TASK DESCRIPTION: In the following listing, work out how many lines contain the string "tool", and state only that number.

MATERIAL PROVIDED:
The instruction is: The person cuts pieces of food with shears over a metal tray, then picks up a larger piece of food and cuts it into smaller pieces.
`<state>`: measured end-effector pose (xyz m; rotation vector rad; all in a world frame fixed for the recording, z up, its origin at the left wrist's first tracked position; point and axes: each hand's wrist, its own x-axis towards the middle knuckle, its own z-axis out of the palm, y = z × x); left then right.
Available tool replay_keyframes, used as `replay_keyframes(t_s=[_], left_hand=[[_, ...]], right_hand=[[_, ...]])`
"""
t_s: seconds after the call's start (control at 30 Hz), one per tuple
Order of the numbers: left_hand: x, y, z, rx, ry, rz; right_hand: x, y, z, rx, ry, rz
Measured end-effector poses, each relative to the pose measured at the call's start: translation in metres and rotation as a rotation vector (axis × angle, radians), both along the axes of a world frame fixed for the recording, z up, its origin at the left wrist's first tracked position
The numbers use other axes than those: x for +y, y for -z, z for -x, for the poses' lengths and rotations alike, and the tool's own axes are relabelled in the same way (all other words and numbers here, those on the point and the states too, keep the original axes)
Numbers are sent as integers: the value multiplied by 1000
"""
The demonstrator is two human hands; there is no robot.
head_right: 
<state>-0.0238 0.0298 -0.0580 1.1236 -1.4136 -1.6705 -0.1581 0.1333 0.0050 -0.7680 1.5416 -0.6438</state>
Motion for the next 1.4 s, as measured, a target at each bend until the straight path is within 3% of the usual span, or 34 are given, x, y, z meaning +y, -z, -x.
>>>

OUTPUT OF THE EXERCISE: 2